_EXERCISE OBJECTIVE_:
Please set down the lines of the listing exactly, from its first line to the line with "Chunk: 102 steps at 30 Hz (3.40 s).", leaving the pictures out.

### DATA EXTRACT ###

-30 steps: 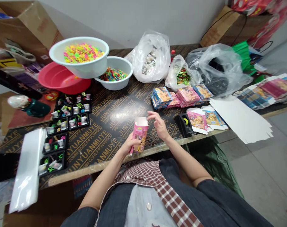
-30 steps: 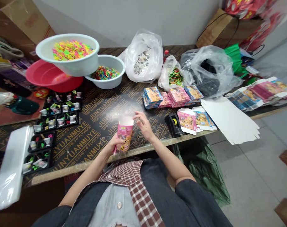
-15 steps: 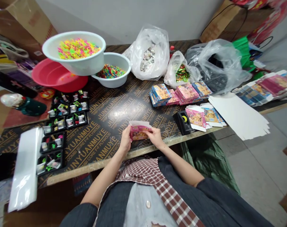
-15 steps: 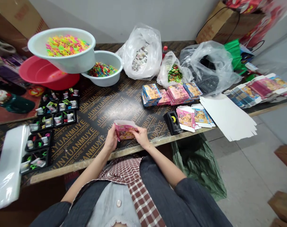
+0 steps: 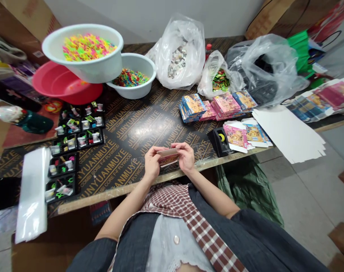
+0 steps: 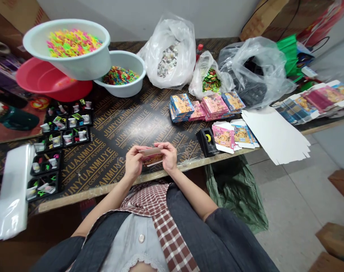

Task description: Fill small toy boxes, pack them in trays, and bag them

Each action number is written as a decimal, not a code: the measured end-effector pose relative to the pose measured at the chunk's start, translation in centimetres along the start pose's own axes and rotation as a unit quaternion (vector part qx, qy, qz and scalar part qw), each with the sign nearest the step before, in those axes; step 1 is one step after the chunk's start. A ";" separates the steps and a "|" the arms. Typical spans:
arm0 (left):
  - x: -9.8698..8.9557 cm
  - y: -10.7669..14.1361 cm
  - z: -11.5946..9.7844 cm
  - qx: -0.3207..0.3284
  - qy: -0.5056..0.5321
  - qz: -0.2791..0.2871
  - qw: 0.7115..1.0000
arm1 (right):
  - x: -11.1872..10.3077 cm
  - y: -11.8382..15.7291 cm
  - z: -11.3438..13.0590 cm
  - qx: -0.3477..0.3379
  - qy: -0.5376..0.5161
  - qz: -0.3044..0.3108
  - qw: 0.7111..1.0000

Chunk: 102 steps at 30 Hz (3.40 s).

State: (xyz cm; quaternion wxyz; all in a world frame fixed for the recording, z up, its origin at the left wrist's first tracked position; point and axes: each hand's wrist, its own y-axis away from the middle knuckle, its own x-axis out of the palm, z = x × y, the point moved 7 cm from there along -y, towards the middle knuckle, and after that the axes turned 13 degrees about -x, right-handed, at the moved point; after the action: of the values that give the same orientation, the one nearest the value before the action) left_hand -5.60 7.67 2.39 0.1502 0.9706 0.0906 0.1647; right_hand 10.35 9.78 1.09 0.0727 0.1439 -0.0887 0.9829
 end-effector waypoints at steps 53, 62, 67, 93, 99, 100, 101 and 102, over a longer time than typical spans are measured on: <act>4.4 1.0 -0.8 0.418 -0.506 0.065 0.752 | -28.5 0.6 3.7 -0.029 0.359 -0.232 0.904; 4.5 1.3 -0.3 0.408 -0.503 0.047 0.760 | -24.3 2.5 4.3 -0.054 0.307 -0.282 0.907; 4.5 2.2 -0.4 0.422 -0.490 0.069 0.759 | -9.4 4.0 1.8 0.125 0.044 0.009 0.991; 3.7 2.7 -0.5 0.341 -0.561 0.121 0.744 | -3.2 -4.0 2.2 -0.089 0.230 0.046 0.968; -7.5 6.0 -3.4 0.260 -0.647 0.012 0.717 | 12.2 -8.0 -6.0 -0.212 0.264 0.322 0.884; -9.6 6.5 -3.5 0.233 -0.664 -0.012 0.710 | 15.4 -7.5 -7.5 -0.227 0.273 0.372 0.858; -11.5 6.9 -3.5 0.206 -0.677 -0.029 0.706 | 18.5 -6.9 -9.0 -0.237 0.288 0.417 0.829; -13.1 7.0 -3.3 0.182 -0.684 -0.041 0.705 | 21.5 -6.2 -10.3 -0.241 0.308 0.457 0.799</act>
State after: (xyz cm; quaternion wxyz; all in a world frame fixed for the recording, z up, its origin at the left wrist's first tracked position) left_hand -18.00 -0.98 3.80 -0.0019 0.8205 0.0307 -0.5707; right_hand -11.77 20.37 -1.31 -0.3291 -0.2453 -0.3509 0.8417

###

_SOLUTION TO THIS EXERCISE_:
-30 steps: 
-30 steps: 
-15 steps: 
-15 steps: 
+0 steps: 
+0 steps: 

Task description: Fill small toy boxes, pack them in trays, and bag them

Each action number is written as a decimal, not a code: the measured end-effector pose relative to the pose measured at the chunk's start, translation in centimetres along the start pose's own axes and rotation as a unit quaternion (vector part qx, qy, qz and scalar part qw), each with the sign nearest the step before, in those axes; step 1 is one step after the chunk's start. A ";" separates the steps and a "|" the arms. Typical spans:
arm0 (left):
  - x: -9.8698..8.9557 cm
  - y: -10.7669..14.1361 cm
  - z: -11.5946..9.7844 cm
  - qx: -0.3207..0.3284
  - qy: -0.5056..0.5321
  - qz: -0.2791..0.2871
  - qw: 0.7115..1.0000
arm1 (right):
  - x: -11.1872..10.3077 cm
  - y: -11.8382..15.7291 cm
  - z: -11.3438..13.0590 cm
  - qx: -0.3477..0.3379
  - qy: -0.5376..0.5161
  - qz: -0.3044..0.3108
  - qw: 0.7111..1.0000

Chunk: 102 steps at 30 Hz (3.40 s).

With this, the output is complete.